I'm seeing enough where my mom's friends end up moving away because they have to move in with their kids, and nobody planned for this. (Gen Xrs may be anticipating this issue more than our own parents are.)
If my mom's friends can't even keep a writing or game group going because of this or that person moving away and into assisted living or in with their kids, then imagine an actual mutual aid network trying to survive *every person in it getting old.*
[1] this is important, because it's a middle class specific issue at a point in history where aging middle class no longer have pensions/robust health care/have lost their retirement savings. If poor, they are more likely to already live in a multigenerational household or may have never *not* lived in one. (Or they may have nothing at all... which sucks.) If rich, they can afford assisted living or the support required to remain in their own same-age community.
It’s one thing to volunteer to get someone’s groceries once a week. It’s quite another to help them use the toilet twelve times a day. The latter is absolutely not sustainable on a volunteer model. Someone who is doing that has a full time job, and deserves to be paid for it.

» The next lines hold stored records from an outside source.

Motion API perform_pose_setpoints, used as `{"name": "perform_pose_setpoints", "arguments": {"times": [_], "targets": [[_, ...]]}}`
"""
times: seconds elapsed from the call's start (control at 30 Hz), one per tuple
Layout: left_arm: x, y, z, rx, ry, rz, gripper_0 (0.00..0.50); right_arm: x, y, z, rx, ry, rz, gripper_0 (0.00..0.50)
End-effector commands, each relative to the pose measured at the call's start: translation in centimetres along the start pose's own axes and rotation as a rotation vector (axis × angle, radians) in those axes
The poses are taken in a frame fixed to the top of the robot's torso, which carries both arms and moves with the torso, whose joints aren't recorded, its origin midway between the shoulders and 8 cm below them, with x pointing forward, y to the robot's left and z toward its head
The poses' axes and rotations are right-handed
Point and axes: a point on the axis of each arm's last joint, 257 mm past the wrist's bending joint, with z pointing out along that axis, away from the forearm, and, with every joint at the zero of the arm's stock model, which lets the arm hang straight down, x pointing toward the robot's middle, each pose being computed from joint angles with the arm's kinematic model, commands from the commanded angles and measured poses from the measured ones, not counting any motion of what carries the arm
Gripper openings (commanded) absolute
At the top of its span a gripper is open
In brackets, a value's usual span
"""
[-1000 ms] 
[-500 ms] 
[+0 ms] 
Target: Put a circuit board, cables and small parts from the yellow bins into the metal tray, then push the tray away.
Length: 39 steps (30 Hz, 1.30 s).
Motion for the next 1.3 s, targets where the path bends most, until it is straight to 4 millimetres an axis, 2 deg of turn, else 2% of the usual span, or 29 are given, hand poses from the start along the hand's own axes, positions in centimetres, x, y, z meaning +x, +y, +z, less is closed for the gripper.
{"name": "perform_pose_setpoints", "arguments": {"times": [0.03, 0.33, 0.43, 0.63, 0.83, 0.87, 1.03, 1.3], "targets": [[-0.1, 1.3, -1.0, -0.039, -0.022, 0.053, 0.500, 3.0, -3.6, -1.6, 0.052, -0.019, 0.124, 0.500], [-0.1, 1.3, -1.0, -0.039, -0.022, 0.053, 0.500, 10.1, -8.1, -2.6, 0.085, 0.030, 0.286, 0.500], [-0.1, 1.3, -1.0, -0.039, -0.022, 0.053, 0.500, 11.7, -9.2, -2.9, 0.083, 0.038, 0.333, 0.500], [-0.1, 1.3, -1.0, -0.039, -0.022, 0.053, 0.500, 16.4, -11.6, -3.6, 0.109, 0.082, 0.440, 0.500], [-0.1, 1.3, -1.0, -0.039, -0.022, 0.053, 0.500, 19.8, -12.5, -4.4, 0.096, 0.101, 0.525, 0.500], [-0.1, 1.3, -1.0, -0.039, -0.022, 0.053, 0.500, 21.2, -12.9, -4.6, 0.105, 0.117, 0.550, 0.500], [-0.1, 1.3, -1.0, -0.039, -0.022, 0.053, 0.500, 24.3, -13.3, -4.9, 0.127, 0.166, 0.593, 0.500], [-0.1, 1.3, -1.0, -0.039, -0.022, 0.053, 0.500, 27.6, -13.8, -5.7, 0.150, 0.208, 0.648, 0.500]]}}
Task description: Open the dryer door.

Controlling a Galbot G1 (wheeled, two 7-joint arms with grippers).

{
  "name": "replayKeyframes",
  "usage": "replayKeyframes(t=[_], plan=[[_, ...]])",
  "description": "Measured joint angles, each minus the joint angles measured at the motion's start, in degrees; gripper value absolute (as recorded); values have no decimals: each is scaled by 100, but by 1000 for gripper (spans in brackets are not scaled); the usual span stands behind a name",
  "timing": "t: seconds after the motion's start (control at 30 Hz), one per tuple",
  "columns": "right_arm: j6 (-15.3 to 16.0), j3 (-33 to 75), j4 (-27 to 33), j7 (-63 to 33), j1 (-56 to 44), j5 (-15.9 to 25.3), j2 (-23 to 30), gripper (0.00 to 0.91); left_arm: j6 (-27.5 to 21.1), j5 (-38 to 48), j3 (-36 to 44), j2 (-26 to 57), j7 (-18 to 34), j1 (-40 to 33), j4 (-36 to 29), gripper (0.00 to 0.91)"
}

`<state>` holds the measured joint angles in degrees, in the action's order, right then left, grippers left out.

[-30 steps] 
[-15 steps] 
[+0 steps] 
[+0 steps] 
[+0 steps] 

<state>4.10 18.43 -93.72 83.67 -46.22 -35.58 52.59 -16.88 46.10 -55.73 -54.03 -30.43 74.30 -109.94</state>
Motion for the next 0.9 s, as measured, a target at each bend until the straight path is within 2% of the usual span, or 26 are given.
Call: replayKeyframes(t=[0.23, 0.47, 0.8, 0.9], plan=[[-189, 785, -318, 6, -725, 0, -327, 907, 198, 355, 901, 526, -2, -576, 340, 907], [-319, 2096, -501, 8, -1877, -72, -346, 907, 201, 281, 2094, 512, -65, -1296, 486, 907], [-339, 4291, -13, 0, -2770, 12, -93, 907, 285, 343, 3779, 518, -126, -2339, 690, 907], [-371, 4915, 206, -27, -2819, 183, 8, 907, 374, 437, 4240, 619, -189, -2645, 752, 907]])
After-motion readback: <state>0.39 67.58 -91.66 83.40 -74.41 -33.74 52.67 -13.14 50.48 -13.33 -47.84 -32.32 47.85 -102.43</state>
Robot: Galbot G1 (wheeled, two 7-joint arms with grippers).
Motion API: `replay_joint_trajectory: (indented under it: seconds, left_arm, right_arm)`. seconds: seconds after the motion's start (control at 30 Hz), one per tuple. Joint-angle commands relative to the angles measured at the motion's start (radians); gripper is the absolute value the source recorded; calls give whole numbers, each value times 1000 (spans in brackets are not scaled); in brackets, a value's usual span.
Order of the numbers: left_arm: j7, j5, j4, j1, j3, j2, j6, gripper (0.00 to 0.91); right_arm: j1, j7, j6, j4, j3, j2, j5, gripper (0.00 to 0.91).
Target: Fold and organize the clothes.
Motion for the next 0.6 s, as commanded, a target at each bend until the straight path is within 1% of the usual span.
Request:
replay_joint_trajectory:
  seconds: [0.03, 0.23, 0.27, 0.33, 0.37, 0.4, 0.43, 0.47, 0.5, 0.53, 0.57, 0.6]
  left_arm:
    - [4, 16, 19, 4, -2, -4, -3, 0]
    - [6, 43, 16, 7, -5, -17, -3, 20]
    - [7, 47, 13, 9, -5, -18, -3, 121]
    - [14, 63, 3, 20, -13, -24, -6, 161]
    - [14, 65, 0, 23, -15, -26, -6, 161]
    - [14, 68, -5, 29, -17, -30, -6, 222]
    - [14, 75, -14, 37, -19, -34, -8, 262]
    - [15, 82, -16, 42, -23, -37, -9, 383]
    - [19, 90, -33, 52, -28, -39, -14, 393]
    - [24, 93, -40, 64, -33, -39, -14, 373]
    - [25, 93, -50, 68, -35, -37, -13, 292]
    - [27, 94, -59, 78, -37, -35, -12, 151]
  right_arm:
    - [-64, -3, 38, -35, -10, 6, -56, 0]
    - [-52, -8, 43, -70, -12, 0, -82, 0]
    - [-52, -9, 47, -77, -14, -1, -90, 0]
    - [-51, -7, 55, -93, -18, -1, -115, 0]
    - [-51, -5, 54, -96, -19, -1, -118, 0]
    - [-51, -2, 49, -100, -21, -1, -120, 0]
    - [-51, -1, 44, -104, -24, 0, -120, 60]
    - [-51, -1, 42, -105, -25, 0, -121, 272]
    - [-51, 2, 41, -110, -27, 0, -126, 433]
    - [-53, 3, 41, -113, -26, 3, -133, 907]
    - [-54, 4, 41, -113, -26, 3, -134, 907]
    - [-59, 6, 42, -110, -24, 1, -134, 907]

And people in need of care are often not sweet, polite, people. Some of them are. Some of them aren’t. Some of them are in pain, find reviving help humiliating, have other frustrations in their life, and will consistently take that out on the people supporting them. Some of them are appalling, and cruel and verbally abusive.
Those people, the ones who hurl racial slurs at support staff, who make cruel comments, who hurt people, also deserve care. There’s no level of awful a person reaches where they deserve to stave to death or sit in their own faeces for hours on end.
People who will volunteer to spend hours a day with someone who is cruel to them are very rare. People who have the time to do an 8 hour volunteer night shift even one day a week are very rare.
This should be paid work. It’s impossible to provide care to meet essential needs without paying carers. People whose communities hate them, for good or bad reasons, deserve to have their basic needs met, and you can’t do that on goodwill.
my parents have been part of the same church for almost 40 years. They have a close group of friends near their own age, and a bunch of people younger than them who have joined the church at one point or another. they have a phenomenal network for mutual aid, for which as their daughter living several states away I am very grateful.
They also have Medicare and Social Security. Because while a mutual aid network is great for bringing casseroles after open heart surgery, they aren't going to be paying for the surgery or doing the skilled nursing care you need when someone's cracked your ribs open and rooted around in your internal organs.
intergenerational networks of friendship, support, and mutual aid are amazing and I wish more existed outside of churches (I am an agnostic 42yo queer woman - I have plenty of reasons I am not part of a church). but they are a complement to an institutional social safety net, not a replacement for it.